• **What is needed**
Nothing but the lines from the one containing "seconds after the" through the one containing "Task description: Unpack", both included, should be given again, each exactly as written below.

• **Recorded information**
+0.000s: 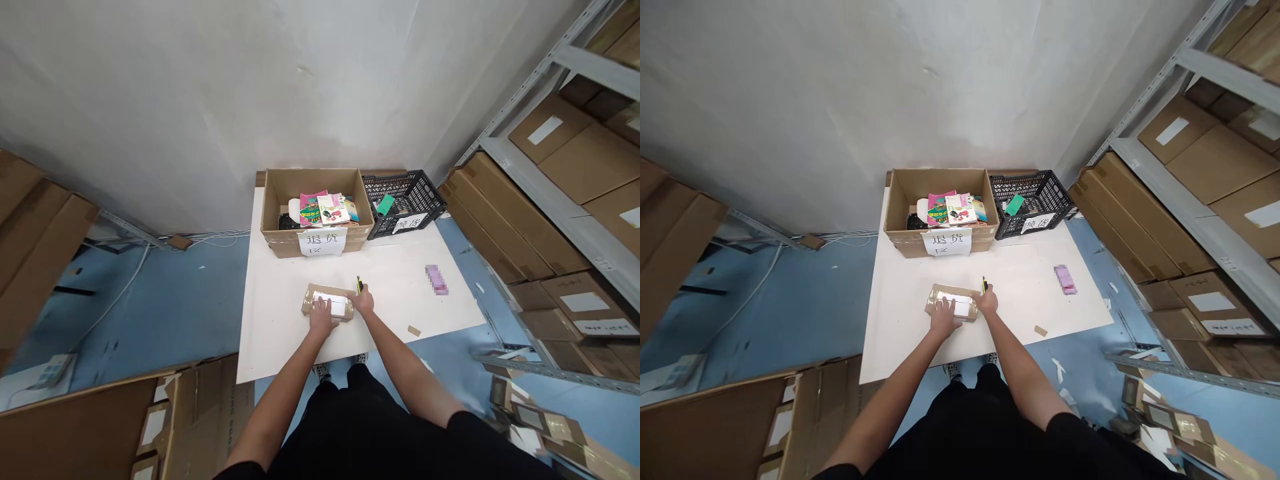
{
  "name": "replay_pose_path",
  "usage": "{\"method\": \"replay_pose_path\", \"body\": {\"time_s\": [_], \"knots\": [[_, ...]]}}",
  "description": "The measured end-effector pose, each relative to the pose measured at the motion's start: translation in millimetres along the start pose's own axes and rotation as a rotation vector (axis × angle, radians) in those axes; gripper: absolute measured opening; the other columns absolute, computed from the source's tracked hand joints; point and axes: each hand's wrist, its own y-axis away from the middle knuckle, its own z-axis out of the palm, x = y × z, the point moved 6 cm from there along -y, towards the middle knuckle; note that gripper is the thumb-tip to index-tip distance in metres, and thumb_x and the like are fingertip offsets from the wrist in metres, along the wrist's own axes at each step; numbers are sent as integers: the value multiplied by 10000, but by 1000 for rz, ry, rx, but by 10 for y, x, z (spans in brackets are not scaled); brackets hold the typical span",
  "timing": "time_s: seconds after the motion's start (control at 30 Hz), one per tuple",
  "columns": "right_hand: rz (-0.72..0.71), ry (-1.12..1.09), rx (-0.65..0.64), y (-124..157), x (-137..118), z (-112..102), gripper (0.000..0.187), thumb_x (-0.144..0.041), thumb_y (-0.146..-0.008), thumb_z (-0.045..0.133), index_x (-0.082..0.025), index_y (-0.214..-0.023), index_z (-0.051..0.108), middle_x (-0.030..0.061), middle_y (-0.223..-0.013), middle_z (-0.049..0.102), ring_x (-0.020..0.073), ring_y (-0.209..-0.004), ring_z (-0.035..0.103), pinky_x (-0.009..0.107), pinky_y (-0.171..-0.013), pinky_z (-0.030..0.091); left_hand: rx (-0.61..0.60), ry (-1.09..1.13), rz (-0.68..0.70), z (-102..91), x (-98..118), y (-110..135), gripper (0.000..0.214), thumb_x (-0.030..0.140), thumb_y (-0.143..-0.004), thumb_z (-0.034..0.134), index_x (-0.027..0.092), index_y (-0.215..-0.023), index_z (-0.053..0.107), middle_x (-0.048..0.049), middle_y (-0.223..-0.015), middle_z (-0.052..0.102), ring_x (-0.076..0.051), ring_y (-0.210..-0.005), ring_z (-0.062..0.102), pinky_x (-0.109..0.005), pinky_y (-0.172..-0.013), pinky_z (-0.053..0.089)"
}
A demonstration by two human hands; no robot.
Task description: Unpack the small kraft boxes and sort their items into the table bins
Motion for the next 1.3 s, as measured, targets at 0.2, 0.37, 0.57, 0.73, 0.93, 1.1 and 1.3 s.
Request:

• **Result below**
  "timing": "time_s: seconds after the motion's start (control at 30 Hz), one per tuple",
  "columns": "right_hand: rz (-0.72..0.71), ry (-1.12..1.09), rx (-0.65..0.64), y (-124..157), x (-137..118), z (-112..102), gripper (0.000..0.187), thumb_x (-0.144..0.041), thumb_y (-0.146..-0.008), thumb_z (-0.045..0.133), index_x (-0.082..0.025), index_y (-0.214..-0.023), index_z (-0.051..0.108), middle_x (-0.030..0.061), middle_y (-0.223..-0.013), middle_z (-0.049..0.102), ring_x (-0.020..0.073), ring_y (-0.209..-0.004), ring_z (-0.035..0.103), pinky_x (-0.009..0.107), pinky_y (-0.171..-0.013), pinky_z (-0.030..0.091); left_hand: rx (-0.61..0.60), ry (-1.09..1.13), rz (-0.68..0.70), z (-102..91), x (-98..118), y (-110..135), gripper (0.000..0.214), thumb_x (-0.030..0.140), thumb_y (-0.143..-0.004), thumb_z (-0.034..0.134), index_x (-0.027..0.092), index_y (-0.215..-0.023), index_z (-0.053..0.107), middle_x (-0.048..0.049), middle_y (-0.223..-0.015), middle_z (-0.052..0.102), ring_x (-0.076..0.051), ring_y (-0.210..-0.005), ring_z (-0.062..0.102), pinky_x (-0.109..0.005), pinky_y (-0.172..-0.013), pinky_z (-0.053..0.089)"
}
A demonstration by two human hands; no robot.
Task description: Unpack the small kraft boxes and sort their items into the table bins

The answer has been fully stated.